When Agriculture Secretary Ann Veneman and the agribusiness insiders-turned-"regulators" who run George W. Bush's Agriculture Department finally acknowledged that a case of mad cow disease had been found on a Washington State factory farm, the first order of business was to protect the agribusiness interests that have resisted basic food-safety measures for years. Veneman repeated the tired "nothing to fear" spin that British government aides peddled more than a decade ago, when they were downplaying the significance of the discovery there of bovine spongiform encephalopathy. The British BSE outbreak led to devastation for that country's farmers, the slaughter of millions of cows and the death of more than 130 people from the human form of the disease. By studying Britain's experience, the USDA and the Food and Drug Administration might well have been able to prevent the spread of mad cow disease in the United States. Instead, they created what food-safety activist John Stauber describes as "a testing system that was designed not to find the disease."

Despite Veneman's public reassurances, she could not have known that the food supply was safe. That's because the United States has failed to follow World Health Organization recommendations that sick cattle be tested for BSE before slaughter. Of 35 million head slaughtered for human consumption in the last fiscal year in the United States, only about 20,000 were tested--as compared with virtually all cattle in Japan and Europe. No wonder Britain's Independent newspaper answered Veneman's announcement with an editorial that read, "The temptation will be strong to greet the first case of BSE in the United States with self-satisfied gloating and a rousing chorus of 'We told you so.' There have been suspicions for years that the U.S. was not, and could not be, free from the cattle disease and that it was only lax enforcement and the willingness of some ranchers to slaughter and bury the occasional 'mad cow' on the quiet, that allowed the Americans to claim for so long that they were BSE-free."

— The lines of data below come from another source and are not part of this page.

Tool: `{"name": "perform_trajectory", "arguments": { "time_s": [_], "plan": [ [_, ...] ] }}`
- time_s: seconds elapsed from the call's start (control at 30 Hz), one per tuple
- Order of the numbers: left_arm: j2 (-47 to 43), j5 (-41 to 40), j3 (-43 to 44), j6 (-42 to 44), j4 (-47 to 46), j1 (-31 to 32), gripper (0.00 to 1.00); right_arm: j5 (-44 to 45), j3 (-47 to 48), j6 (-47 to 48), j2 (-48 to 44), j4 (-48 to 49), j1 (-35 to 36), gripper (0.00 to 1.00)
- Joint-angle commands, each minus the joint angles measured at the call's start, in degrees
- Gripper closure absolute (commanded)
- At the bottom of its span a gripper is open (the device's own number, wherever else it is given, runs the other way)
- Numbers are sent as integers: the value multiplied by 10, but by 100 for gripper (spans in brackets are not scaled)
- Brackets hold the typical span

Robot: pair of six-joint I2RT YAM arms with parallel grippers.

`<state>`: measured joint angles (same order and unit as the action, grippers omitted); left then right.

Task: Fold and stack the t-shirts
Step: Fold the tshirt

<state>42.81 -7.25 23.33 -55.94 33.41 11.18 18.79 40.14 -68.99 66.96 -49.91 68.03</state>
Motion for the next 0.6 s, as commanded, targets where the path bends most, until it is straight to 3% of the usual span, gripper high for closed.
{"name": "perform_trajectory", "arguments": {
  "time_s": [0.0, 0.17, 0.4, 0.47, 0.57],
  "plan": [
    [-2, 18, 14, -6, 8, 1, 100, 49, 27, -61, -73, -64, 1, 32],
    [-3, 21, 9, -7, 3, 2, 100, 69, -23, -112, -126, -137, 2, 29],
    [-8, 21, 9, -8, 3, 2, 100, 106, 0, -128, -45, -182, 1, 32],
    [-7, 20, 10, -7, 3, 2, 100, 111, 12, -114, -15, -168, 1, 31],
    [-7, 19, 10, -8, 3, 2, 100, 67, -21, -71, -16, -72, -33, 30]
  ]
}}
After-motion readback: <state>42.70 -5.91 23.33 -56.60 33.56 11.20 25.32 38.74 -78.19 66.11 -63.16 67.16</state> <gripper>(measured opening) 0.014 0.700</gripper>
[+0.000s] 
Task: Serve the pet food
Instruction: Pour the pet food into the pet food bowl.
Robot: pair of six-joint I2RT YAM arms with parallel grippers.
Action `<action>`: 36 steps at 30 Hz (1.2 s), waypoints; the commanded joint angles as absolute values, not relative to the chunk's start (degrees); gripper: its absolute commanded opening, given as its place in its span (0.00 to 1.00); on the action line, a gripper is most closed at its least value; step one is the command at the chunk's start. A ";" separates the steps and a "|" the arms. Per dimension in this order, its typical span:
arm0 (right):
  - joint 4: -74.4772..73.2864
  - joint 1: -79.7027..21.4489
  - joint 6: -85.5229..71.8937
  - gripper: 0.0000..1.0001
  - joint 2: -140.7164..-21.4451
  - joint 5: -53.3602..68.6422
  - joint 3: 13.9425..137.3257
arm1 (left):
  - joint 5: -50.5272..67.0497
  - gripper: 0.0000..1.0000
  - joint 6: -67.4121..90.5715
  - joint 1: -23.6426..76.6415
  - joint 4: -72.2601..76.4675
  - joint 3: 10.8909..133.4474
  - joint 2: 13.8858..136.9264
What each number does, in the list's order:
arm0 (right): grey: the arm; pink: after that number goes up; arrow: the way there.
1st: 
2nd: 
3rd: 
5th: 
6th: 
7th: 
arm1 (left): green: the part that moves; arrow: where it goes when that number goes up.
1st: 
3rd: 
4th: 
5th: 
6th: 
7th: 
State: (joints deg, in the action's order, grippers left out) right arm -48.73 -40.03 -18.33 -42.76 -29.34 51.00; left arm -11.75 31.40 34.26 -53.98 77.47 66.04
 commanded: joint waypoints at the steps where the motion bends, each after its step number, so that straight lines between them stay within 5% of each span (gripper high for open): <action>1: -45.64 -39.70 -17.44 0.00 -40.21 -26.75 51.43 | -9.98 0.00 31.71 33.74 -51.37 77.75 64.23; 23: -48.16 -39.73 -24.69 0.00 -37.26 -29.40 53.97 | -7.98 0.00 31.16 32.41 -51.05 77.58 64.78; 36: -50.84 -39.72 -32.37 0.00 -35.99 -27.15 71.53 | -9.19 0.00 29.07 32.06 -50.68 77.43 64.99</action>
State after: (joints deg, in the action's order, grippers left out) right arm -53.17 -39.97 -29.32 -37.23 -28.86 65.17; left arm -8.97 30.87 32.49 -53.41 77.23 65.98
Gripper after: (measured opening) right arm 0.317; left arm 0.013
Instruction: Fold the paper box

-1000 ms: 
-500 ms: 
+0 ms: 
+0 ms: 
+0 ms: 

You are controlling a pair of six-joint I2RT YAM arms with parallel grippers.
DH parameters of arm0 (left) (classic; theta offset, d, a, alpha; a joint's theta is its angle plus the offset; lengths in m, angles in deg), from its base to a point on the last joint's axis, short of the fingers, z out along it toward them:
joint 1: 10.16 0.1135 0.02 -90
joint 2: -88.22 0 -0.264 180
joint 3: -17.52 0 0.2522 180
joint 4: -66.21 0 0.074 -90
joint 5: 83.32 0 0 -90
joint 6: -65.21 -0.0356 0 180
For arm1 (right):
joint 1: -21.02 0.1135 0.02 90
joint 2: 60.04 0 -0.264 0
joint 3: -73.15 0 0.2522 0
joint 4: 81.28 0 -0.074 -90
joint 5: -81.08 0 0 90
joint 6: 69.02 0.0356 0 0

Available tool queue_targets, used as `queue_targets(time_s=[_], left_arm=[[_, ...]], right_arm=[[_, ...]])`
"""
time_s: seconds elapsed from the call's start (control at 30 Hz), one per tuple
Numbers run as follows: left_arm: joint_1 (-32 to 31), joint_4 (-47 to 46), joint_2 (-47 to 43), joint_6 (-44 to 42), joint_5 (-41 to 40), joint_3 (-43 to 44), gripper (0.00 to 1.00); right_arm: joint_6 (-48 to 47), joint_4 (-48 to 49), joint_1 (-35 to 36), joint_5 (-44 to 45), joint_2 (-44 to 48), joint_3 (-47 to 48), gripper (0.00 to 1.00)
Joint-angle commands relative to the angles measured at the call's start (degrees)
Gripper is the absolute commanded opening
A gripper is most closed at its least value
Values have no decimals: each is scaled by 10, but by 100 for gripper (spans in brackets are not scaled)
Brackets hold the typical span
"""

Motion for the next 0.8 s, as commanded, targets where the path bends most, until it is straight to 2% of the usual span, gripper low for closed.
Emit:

Stauber, co-author of the 1997 book Mad Cow USA, and other critics argue that the disease is more widespread in American herds than the USDA will admit. When this country's trading partners banned imports of US beef, they put their faith in the critics' analysis, and rightly so. Like other Bush Administration aides who are charged with protecting public health and safety, Veneman casts her lot with the industries she is supposed to regulate. It was never any secret that her primary "qualification" for the Agriculture Secretary's job was her closeness to the potent agribusiness interests she served as a lobbyist and advocate of free trade and genetic modification of food.